Ne yazık ki, bu teknik pulsarlarla sınırlıdır; düzenli milisaniye titreşimleri olmayan ana dizi yıldızları için uygun değildir.
2009 yılında fırlatılan Kepler Uzay Teleskobu, 3.000'den fazla gezegen ile onaylanmış ötegezegen listesine katkıda bulundu ve 3.000 tane de yeni adayı var.
Gökbilimciler, geçiş yöntemine ek olarak, ötegezegenlerin ev sahibi yıldızları üzerinde uyguladığı yerçekimi etkisini de inceleyebilirler. Nesneler ortak bir ağırlık merkezi etrafında dönerken, bir yıldız, ışığının dalga boylarını değiştirerek hafifçe "sallanıyor" gibi görünür.

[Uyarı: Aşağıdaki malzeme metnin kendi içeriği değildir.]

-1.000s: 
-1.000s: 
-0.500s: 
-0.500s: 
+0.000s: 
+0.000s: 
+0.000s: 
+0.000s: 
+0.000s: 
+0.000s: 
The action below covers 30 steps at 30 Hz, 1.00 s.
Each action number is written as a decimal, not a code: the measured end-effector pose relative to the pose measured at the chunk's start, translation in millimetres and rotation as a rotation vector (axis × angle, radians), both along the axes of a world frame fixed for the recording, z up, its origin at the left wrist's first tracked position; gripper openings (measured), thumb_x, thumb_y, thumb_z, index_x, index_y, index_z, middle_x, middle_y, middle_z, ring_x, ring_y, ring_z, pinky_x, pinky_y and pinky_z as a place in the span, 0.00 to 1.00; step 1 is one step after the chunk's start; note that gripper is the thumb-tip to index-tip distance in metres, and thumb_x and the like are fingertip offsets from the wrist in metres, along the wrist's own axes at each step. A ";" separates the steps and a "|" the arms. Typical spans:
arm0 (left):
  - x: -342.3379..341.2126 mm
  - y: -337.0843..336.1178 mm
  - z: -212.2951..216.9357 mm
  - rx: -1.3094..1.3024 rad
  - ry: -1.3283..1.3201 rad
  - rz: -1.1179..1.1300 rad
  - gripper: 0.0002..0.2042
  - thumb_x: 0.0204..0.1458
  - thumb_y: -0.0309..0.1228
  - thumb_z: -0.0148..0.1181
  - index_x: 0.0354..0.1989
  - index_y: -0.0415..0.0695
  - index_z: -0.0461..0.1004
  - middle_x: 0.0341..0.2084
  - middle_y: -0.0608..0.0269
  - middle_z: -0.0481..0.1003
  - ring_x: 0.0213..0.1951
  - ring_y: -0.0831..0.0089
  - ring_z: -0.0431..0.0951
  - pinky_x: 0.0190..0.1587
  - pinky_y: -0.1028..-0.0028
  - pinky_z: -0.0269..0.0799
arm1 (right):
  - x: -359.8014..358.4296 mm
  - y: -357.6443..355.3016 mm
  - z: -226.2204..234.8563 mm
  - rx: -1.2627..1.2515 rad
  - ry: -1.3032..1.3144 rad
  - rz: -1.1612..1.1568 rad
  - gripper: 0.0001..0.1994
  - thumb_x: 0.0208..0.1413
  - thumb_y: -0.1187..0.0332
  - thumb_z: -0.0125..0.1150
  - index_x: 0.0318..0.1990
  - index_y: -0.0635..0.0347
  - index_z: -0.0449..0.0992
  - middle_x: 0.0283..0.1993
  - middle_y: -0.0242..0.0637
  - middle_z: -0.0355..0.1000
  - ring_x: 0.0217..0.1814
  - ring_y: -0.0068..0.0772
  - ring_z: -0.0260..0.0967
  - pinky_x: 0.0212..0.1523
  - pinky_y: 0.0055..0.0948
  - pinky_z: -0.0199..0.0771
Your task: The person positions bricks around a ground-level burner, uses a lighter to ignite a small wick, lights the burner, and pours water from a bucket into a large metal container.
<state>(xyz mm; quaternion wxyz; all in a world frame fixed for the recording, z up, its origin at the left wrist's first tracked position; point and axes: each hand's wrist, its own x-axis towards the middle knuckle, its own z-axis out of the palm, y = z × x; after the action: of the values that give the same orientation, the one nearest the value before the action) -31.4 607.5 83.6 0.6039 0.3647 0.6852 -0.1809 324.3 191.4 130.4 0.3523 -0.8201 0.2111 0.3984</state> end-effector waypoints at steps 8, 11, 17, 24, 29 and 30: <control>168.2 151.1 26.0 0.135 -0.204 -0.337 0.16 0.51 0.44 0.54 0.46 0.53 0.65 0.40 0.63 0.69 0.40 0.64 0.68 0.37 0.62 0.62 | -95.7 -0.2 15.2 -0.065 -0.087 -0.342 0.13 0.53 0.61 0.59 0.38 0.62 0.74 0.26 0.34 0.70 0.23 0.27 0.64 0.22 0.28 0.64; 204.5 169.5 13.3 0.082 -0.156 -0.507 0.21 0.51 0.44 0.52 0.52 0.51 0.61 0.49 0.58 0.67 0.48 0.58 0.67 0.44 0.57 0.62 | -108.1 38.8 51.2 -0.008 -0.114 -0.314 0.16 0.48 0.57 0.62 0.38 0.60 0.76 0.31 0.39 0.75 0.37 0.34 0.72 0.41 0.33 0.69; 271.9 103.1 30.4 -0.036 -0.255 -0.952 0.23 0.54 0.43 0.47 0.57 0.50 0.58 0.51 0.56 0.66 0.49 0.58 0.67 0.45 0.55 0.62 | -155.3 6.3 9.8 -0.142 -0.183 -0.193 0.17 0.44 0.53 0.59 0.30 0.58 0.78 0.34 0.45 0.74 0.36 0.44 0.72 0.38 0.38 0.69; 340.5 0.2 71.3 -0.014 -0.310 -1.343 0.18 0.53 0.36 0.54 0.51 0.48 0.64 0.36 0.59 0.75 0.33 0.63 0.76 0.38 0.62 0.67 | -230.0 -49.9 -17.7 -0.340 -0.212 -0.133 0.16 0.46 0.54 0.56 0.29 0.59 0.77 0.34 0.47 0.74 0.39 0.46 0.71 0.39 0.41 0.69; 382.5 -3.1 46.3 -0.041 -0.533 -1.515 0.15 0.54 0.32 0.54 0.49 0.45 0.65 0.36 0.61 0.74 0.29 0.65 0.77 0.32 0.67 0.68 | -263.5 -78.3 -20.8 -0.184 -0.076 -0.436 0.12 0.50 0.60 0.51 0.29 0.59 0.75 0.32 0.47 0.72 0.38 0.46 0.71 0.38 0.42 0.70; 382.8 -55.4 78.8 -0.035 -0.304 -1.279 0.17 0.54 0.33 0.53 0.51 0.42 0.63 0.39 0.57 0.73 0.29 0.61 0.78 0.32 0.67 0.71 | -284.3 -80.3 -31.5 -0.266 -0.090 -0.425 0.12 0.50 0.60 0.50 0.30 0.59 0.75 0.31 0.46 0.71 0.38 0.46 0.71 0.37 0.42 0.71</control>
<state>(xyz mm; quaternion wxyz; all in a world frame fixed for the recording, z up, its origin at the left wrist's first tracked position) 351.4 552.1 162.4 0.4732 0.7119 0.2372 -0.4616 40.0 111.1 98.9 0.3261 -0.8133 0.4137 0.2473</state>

Ek olarak, yıldızın kütlesini biliyorsanız, ötegezegenin kütlesini çıkarmak için ne kadar sallandığını inceleyebilirsiniz ve eğer bir yıldızın özünde ne kadar parlak olduğunu biliyorsanız, ötegezegenin boyutunu da çıkarabilirsiniz.
Evrende kendi ev sistemimizdekilerden çok çok farklı ötegezegenler olduğunu bu şekilde biliyoruz.
Sıcak Jüpiterler, yıldızlarının çevresinde inanılmaz derecede yakın yörüngelerde bulunan devasa gaz devleridir; bu yakınlık, bazı yıldızlardan bile daha sıcak olabilen ötegezegen sıcaklıklarına neden olur.
Mini Neptünler, Dünya ile Neptün arasındaki büyüklük ve kütle rejiminde yaşar ve potansiyel olarak yaşanabilir olabilir. Ayrıca, Dünya gibi kayalık, ancak kütlesinin birkaç katı kadar olan süper Dünyalar da vardır.
Ancak önümüzdeki yıllarda, teknolojinin ilerlemesi ile çeşitli dünyalar bulabiliriz. Belki Güneş Sistemi dışında yaşam izleri bile bulabiliriz.
Borucki, "Gerçekten bir tatmin duygusu hissediyorum ve gerçekten orada olup bitenlere hayranlık duyuyorum" diyor.